My mission is to lead by example for how you can approach a sustainable fitness lifestyle:
Maintaining a body fat percentage that works for your life, training to build yourself up (not training for punishment or fat loss), and finding balance with the pleasurable moments of life that aren’t meaningless: family dinners, barbeques, and the occasional Korean fried chicken.
And above all:
Focusing on a long-term perspective.
Fitness isn’t about 12-week diets, boot camps, or photo shoots.
Fitness is an infinite game.
You win when you get to keep playing.
And playing means living life in a meat vehicle that you love the look of and the feel of and allows you to experience the amazing things life has to offer (food being a big part of this)

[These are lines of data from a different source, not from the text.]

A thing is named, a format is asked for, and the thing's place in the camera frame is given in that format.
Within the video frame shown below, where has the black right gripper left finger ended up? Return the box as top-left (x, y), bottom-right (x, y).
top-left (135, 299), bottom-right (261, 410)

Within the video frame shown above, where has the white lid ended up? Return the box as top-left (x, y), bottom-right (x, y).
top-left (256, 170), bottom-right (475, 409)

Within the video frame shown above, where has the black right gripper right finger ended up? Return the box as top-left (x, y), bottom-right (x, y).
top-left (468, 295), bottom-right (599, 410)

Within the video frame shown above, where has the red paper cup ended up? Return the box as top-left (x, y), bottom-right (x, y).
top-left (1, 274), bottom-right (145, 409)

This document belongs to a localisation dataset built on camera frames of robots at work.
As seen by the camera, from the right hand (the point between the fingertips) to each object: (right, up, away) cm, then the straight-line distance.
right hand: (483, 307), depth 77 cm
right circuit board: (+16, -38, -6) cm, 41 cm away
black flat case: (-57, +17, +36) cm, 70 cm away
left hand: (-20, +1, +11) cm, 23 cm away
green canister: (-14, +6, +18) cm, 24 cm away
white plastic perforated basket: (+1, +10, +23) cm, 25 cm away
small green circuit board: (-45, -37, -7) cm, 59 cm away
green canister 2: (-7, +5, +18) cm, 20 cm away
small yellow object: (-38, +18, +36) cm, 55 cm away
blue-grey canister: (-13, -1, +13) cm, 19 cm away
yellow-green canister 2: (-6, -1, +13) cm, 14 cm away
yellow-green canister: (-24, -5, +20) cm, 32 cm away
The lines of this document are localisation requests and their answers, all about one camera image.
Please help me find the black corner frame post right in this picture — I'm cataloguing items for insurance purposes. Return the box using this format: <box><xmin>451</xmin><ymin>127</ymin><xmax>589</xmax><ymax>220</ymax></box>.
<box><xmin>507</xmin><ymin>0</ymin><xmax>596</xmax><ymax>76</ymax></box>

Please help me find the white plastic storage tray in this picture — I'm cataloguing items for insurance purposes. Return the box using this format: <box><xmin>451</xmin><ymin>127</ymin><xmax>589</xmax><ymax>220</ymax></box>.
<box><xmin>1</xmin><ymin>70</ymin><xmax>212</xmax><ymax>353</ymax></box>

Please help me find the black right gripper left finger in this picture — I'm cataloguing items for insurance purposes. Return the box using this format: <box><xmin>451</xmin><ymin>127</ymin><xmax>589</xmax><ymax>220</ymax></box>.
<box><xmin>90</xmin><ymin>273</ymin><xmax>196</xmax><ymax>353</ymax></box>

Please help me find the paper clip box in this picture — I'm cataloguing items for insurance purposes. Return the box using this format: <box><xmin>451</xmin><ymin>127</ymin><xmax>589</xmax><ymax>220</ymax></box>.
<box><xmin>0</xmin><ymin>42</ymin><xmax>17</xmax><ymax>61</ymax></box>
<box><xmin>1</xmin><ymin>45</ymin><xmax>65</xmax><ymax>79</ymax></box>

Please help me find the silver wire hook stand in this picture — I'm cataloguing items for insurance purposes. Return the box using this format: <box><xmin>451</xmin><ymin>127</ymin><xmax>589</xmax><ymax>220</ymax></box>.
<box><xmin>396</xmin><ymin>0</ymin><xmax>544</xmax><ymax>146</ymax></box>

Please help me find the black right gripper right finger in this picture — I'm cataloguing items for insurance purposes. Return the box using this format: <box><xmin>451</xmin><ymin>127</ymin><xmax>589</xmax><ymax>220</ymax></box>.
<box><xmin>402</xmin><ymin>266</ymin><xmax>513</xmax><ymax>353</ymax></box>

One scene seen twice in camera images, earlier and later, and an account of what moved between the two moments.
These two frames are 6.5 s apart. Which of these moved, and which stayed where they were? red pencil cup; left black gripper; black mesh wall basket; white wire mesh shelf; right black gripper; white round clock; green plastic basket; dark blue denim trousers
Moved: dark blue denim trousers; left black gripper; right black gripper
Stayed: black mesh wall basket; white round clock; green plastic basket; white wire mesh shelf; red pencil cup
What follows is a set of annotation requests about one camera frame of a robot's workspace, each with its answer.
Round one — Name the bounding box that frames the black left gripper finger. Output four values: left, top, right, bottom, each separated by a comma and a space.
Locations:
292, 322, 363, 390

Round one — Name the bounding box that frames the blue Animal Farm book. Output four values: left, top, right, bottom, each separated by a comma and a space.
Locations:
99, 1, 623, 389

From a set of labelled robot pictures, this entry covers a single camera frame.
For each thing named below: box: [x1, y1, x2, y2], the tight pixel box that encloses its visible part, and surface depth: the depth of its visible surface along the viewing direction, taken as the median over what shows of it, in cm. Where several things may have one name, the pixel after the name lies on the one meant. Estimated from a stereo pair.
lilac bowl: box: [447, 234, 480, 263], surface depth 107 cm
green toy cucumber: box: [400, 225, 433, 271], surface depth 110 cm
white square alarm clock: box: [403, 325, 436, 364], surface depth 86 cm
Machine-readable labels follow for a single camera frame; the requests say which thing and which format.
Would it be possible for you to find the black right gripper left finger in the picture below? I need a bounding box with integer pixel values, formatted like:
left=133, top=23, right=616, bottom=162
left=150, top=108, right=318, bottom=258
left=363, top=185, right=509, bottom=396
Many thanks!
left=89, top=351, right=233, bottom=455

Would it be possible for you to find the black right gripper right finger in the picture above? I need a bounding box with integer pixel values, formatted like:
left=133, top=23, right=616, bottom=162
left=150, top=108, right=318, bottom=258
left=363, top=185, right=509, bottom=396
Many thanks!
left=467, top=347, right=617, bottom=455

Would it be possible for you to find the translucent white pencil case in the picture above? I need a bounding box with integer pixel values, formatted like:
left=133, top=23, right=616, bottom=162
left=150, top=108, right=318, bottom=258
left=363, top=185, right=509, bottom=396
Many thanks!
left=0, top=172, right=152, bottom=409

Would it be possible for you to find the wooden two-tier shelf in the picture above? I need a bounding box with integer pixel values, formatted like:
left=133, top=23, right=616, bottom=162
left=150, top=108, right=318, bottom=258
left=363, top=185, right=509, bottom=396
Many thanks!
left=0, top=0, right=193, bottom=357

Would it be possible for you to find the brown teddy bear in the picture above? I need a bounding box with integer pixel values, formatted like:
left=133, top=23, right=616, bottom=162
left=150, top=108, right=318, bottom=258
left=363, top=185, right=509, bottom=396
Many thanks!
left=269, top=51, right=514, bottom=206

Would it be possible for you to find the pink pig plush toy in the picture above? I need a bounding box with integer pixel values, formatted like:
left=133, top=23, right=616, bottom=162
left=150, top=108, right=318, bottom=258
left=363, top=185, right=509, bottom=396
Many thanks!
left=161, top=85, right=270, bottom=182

The good news is that I’m currently in the best place mentally I’ve been over the past few years.
The photoshoot last year gave me a better perspective on what my ideal, long-term, maintainable body composition is.
And now, I’m going to focus on something I should have done a long time ago: building.
The goal is to get bigger, stronger, and more skilled over the next few years.
Minimal time will be spent dieting.
If there is one lesson to take from my experience, it’s the danger of short-term thinking for your health.
I’m focusing my brand, business, and messaging around helping people avoid the short-term thinking trap that is so easy to fall for so they can build sustainable habits and thrive.
I’ll be digging into some more lessons from my journey over the next few Mondays.
Thank you for reading, I’m grateful for your attention.
Great story, Colin. Thank you for sharing so many intimate details of your journey - the Internet needs more of what is real, raw and completely honest, instead of the idealized picture so many try to present.
I felt I could truly connect with what you were sharing - keep up with what you are doing. Radical honesty is the way to go.
Life is messy, but beautiful if we are not afraid to be vulnerable.